**PROBLEM DESCRIPTION:** Below are entries; output exactly the lines from the one with "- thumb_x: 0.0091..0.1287" to the one with "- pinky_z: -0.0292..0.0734", both included, and nothing else.

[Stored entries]
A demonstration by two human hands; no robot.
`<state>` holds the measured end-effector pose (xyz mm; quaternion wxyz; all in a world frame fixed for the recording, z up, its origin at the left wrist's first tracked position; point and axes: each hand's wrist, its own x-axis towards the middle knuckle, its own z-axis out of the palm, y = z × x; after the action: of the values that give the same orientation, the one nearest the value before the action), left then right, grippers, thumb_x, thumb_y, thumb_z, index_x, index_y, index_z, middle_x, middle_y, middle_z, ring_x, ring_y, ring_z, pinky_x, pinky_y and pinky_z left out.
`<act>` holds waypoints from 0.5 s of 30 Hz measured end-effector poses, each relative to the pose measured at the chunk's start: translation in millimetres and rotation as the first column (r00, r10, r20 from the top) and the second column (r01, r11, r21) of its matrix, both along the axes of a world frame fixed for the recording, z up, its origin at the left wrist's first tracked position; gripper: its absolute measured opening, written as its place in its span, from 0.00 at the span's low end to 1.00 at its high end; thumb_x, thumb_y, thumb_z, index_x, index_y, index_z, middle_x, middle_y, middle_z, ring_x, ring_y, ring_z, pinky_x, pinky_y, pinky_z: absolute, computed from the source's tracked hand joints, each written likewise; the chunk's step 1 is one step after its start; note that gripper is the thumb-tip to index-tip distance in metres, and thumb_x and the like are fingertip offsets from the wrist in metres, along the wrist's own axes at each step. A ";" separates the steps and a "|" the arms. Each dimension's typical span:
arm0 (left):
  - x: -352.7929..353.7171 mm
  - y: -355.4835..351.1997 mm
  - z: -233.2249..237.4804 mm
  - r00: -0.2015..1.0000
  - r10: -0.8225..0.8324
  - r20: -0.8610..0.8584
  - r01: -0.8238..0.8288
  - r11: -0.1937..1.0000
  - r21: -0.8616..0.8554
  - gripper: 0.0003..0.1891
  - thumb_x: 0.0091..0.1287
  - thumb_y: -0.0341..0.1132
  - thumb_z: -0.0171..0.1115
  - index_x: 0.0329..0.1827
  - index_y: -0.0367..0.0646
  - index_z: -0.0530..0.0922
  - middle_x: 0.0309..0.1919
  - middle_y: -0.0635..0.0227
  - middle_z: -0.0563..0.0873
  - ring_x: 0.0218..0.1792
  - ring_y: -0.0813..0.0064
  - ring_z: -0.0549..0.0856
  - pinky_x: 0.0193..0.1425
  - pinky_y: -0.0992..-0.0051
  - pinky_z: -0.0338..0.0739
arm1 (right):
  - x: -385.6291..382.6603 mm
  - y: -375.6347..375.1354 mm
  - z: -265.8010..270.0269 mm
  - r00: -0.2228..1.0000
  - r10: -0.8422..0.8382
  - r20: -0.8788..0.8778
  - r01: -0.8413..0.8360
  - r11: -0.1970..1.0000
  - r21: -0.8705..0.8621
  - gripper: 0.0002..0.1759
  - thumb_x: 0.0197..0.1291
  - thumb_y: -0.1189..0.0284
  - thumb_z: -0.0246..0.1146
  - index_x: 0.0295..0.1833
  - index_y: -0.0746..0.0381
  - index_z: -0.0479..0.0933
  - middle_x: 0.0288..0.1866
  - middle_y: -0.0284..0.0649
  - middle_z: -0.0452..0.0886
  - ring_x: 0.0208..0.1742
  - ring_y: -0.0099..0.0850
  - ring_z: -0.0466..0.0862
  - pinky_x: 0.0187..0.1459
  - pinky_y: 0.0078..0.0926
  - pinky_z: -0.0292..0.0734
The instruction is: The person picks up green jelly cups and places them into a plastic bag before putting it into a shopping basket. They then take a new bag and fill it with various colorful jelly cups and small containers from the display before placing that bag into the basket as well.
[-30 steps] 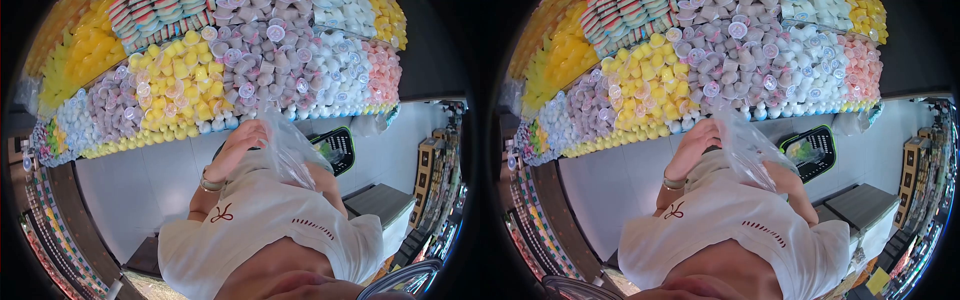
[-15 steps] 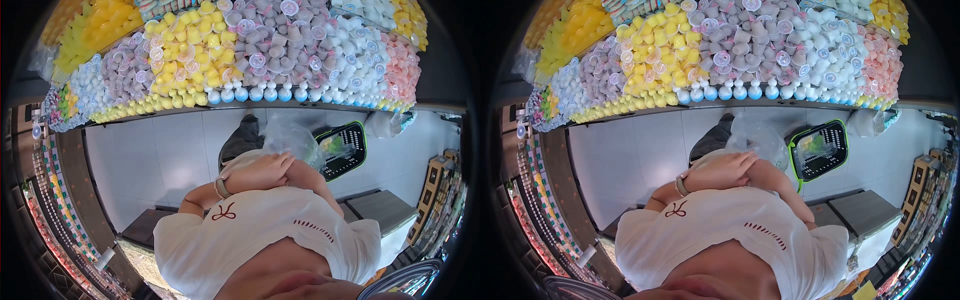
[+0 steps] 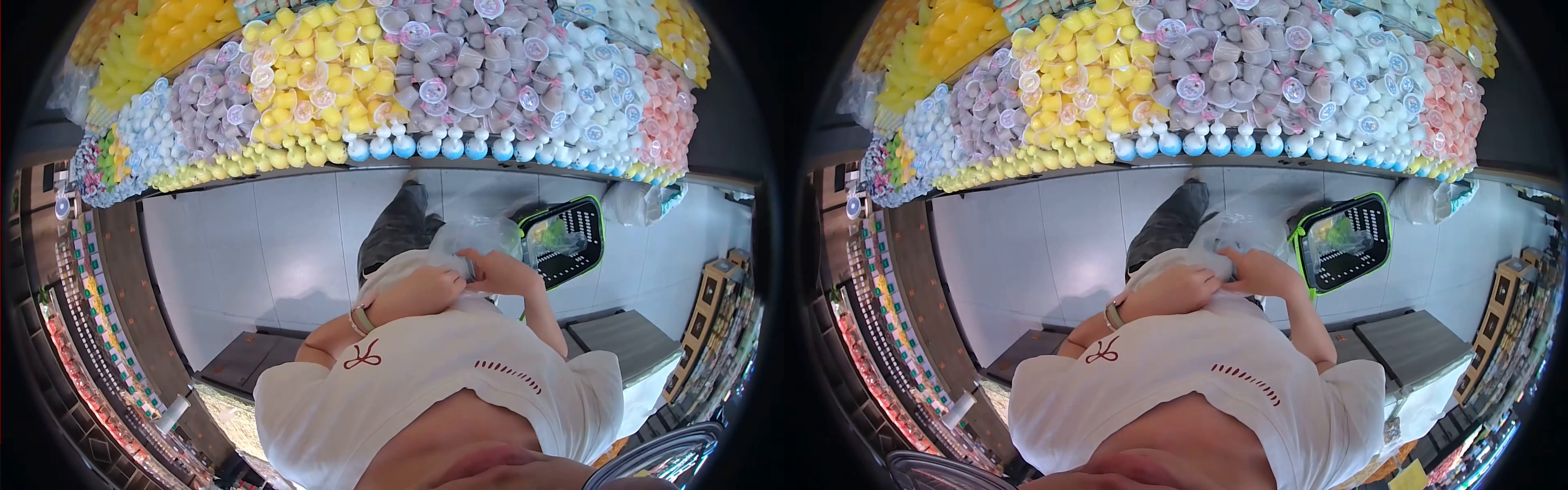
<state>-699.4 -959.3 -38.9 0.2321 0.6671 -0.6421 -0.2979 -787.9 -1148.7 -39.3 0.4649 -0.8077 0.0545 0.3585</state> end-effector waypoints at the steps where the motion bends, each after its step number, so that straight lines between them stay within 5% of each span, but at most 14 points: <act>1: 7.1 -1.7 2.5 1.000 -0.006 0.011 0.006 1.000 -0.028 0.10 0.46 0.31 0.62 0.32 0.42 0.76 0.29 0.65 0.80 0.38 0.65 0.81 0.38 0.68 0.77 | 6.0 -2.7 3.1 0.998 -0.057 0.008 0.057 0.998 0.042 0.33 0.52 0.61 0.67 0.63 0.60 0.66 0.30 0.45 0.81 0.30 0.45 0.80 0.33 0.36 0.73; 3: 27.1 -7.4 14.4 0.999 0.014 0.032 -0.010 0.993 -0.115 0.08 0.44 0.30 0.62 0.28 0.42 0.75 0.28 0.67 0.79 0.38 0.67 0.79 0.39 0.70 0.76 | 15.7 -9.7 8.6 0.983 -0.182 0.027 0.178 0.977 0.117 0.36 0.50 0.58 0.68 0.62 0.62 0.65 0.35 0.50 0.82 0.37 0.49 0.81 0.39 0.39 0.74; 6: 67.5 -14.5 39.5 0.993 0.112 0.033 -0.096 0.943 -0.319 0.08 0.42 0.27 0.62 0.25 0.42 0.74 0.29 0.69 0.78 0.37 0.68 0.77 0.42 0.70 0.74 | 21.9 -17.2 -7.0 0.921 -0.257 0.293 0.321 0.927 -0.196 0.41 0.48 0.58 0.70 0.65 0.62 0.62 0.43 0.54 0.81 0.43 0.51 0.80 0.44 0.38 0.74; 8: 89.7 -16.0 46.6 0.981 0.194 -0.002 -0.172 0.864 -0.473 0.08 0.41 0.26 0.62 0.24 0.42 0.73 0.29 0.68 0.77 0.36 0.67 0.77 0.44 0.69 0.73 | 29.1 -30.6 -11.2 0.907 -0.288 0.306 0.367 0.898 -0.242 0.43 0.47 0.58 0.71 0.66 0.62 0.61 0.45 0.55 0.80 0.46 0.51 0.80 0.46 0.38 0.74; 15: 144.0 -20.4 42.5 0.970 -0.136 -0.200 -0.012 0.798 -0.603 0.10 0.44 0.28 0.61 0.30 0.38 0.73 0.33 0.62 0.76 0.36 0.61 0.77 0.44 0.64 0.74 | 87.8 -37.0 48.0 0.872 -0.316 0.375 0.425 0.868 -0.258 0.52 0.37 0.65 0.75 0.70 0.54 0.57 0.56 0.51 0.76 0.49 0.52 0.78 0.48 0.39 0.73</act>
<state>-555.5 -979.7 3.6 0.4947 0.4981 -0.6932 -0.1632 -700.2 -1185.7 8.7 0.3852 -0.8954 0.1938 0.1107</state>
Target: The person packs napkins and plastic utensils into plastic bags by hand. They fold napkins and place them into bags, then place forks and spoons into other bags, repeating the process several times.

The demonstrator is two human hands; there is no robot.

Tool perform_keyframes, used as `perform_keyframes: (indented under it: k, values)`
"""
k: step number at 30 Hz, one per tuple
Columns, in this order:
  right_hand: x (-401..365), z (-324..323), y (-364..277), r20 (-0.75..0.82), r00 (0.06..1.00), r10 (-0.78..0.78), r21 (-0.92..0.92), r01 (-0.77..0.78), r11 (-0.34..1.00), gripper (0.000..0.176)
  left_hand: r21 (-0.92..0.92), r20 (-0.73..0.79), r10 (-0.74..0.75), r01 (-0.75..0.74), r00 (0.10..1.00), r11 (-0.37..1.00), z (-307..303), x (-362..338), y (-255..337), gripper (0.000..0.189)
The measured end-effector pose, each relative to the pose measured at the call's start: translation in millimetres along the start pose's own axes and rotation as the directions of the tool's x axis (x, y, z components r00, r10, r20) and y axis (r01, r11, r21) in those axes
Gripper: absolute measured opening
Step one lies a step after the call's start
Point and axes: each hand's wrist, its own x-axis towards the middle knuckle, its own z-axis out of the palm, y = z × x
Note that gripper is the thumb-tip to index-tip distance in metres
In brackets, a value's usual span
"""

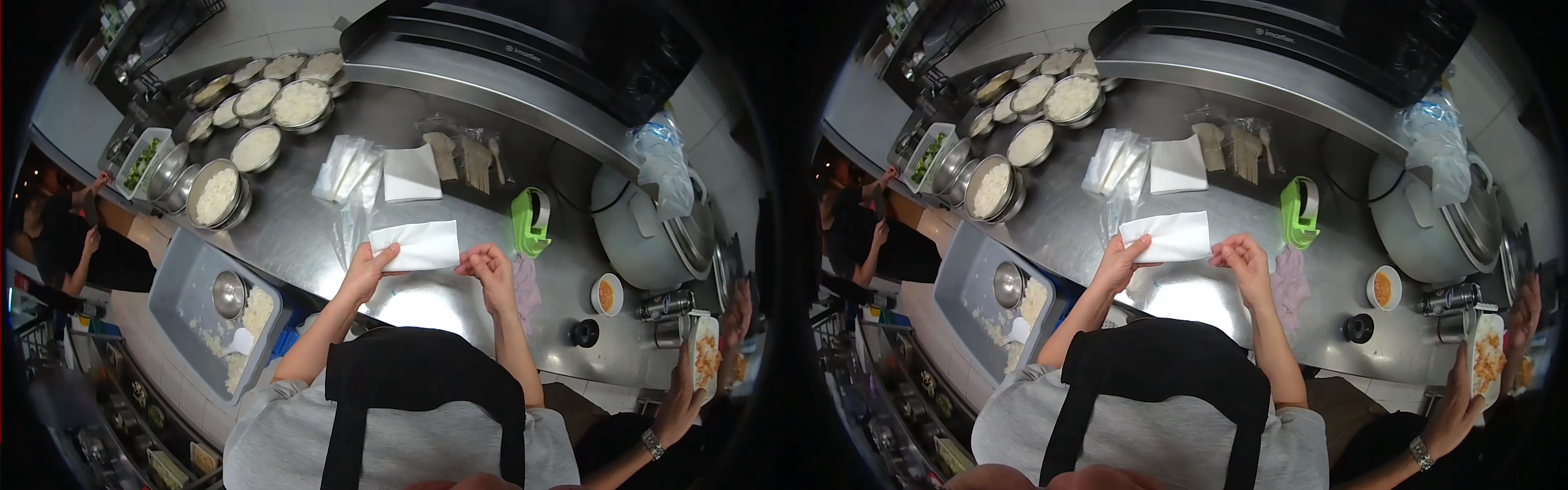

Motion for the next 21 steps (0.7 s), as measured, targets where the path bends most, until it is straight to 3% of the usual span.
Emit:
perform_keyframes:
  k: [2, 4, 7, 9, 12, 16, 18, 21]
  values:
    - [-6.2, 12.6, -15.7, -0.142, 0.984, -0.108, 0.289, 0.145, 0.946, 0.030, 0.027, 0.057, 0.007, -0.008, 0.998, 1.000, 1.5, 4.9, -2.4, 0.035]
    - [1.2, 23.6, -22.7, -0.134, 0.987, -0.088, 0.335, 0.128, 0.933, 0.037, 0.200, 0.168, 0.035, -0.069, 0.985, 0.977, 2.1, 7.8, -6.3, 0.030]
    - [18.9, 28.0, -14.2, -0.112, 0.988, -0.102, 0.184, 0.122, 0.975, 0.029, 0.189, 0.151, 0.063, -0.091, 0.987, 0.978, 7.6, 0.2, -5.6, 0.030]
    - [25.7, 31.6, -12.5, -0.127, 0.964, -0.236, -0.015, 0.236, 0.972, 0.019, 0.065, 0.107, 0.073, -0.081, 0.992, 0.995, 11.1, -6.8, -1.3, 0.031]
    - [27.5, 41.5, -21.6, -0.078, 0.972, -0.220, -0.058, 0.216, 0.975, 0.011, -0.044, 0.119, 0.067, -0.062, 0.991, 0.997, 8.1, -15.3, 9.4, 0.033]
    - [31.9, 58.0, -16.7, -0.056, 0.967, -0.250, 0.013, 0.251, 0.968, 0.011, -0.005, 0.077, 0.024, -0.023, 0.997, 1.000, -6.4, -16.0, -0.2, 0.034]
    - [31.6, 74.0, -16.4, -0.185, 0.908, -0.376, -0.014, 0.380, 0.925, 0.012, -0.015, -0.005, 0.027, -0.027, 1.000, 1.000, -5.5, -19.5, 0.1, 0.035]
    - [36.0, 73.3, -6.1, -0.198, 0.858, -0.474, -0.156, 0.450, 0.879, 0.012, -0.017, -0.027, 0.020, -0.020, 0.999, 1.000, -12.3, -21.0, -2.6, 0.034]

**ANSWER TO THIS TASK:**
  - thumb_x: 0.0091..0.1287
  - thumb_y: -0.0341..0.1132
  - thumb_z: -0.0171..0.1115
  - index_x: 0.0329..0.1827
  - index_y: -0.0367..0.0646
  - index_z: -0.0530..0.0922
  - middle_x: 0.0309..0.1919
  - middle_y: -0.0635..0.0227
  - middle_z: -0.0563..0.0873
  - ring_x: 0.0218..0.1792
  - ring_y: -0.0813..0.0064
  - ring_z: -0.0549..0.0856
  - pinky_x: 0.0193..0.1425
  - pinky_y: -0.0992..-0.0051
  - pinky_z: -0.0338..0.0739
arm1 (right):
  - x: -385.6291..382.6603 mm
  - y: -375.6347..375.1354 mm
  - z: -265.8010..270.0269 mm
  - r00: -0.2228..1.0000
  - r10: -0.8422..0.8382
  - r20: -0.8788..0.8778
  - r01: -0.8413..0.8360
  - r11: -0.1970..1.0000
  - r21: -0.8705..0.8621
  - gripper: 0.0002..0.1759
  - thumb_x: 0.0197..0.1291
  - thumb_y: -0.1189..0.0284
  - thumb_z: -0.0246..0.1146
  - index_x: 0.0295..0.1833
  - index_y: -0.0746..0.0381
  - index_z: -0.0479..0.0933
  - middle_x: 0.0288..0.1866
  - middle_y: -0.0284..0.0649
  - middle_z: -0.0452..0.0886
  - ring_x: 0.0208..0.1742
  - ring_y: -0.0099..0.0850
  - ring_z: -0.0466..0.0862
  - pinky_x: 0.0187..0.1459
  - pinky_y: 0.0078..0.0926
  - pinky_z: -0.0292..0.0734

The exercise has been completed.